Harold Jensen

Personal information
- Born: c. 1965 (age 60–61) Trumbull, Connecticut, U.S.
- Listed height: 6 ft 4 in (1.93 m)
- Listed weight: 200 lb (91 kg)

Career information
- High school: Trumbull (Trumbull, Connecticut)
- College: Villanova (1983–1987)
- NBA draft: 1987: 6th round, 121st overall pick
- Drafted by: Cleveland Cavaliers
- Playing career: 1987–1988
- Position: Shooting guard
- Number: 32

Career history
- 1987–1988: Philadelphia Aces

Career highlights
- NCAA champion (1985); Second-team All-Big East (1987); 2× First-team Academic All-America (1986, 1987); Fourth-team Parade All-American (1983);
- Stats at Basketball Reference

= Harold Jensen =

American former basketball player

Harold Jensen (born c. 1965) is an American former basketball player. He is best remembered as a key player in Villanova University's surprise 1985 NCAA championship victory.
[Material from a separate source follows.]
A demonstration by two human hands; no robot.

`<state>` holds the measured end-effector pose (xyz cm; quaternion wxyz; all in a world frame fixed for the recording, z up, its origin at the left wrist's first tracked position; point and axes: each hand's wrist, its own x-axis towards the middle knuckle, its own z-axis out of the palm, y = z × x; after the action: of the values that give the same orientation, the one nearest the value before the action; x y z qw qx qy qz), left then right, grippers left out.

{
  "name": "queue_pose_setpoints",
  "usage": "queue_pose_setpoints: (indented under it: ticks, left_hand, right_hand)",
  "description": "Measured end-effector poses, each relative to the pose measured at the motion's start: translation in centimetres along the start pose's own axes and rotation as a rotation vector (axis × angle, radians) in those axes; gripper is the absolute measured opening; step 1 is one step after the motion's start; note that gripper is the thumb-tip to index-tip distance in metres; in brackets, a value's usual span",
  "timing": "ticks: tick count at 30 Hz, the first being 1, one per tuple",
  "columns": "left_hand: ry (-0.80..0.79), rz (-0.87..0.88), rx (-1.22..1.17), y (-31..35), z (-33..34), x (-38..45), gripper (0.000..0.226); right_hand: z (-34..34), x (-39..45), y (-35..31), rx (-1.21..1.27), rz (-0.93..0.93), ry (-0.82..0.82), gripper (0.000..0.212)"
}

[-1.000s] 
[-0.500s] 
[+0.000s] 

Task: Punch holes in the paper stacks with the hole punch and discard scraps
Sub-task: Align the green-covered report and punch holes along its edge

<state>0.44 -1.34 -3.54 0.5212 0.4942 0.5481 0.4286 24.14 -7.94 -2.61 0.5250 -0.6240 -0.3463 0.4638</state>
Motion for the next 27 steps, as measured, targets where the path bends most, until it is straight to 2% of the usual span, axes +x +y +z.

He shot the winning basket in the final minutes of the 1985 showdown against Georgetown.

Jensen was a 6'4" swingman from Trumbull High School in Trumbull, Connecticut. He played for coach Rollie Massimino at Villanova from 1983 to 1987. Jensen played little as a freshman, but as a sophomore was the sixth man for the Wildcats' 1985 National Championship team. For the season, Jensen averaged 4.1 points per game, but he came off the bench in the 1985 NCAA title game to shoot a perfect 5–5 from the floor and hit four clutch free throws in the closing minutes as Villanova beat the defending champion Georgetown Hoyas 66–64 in what is considered by many to be one of the biggest upsets in sports history. Jensen was named to the All-tournament team for his performance and would be remembered as one of the surprising heroes of NCAA tournament history.

Jensen built off his surprise sophomore tournament performance to become a starter for his junior and senior seasons. He led the Wildcats in scoring as a senior (15.9 points per game) and netted second team All-Big East honors. Jensen also received national recognition as a two-time first team Academic All-American – the first basketball player in Big East and Villanova history to be so honored. For his career, Harold Jensen scored 1,155 points and dished 231 assists.

After graduating from Villanova, Jensen was drafted in the 1987 NBA draft by the Cleveland Cavaliers (sixth round, 121st pick) but did not play in the NBA. He played one season in the United States Basketball League (USBL). He then entered a career in business as a marketing executive. Jensen is happily married with a son and daughter.

Jensen was elected to the Philadelphia Big 5 basketball hall of fame in 1995.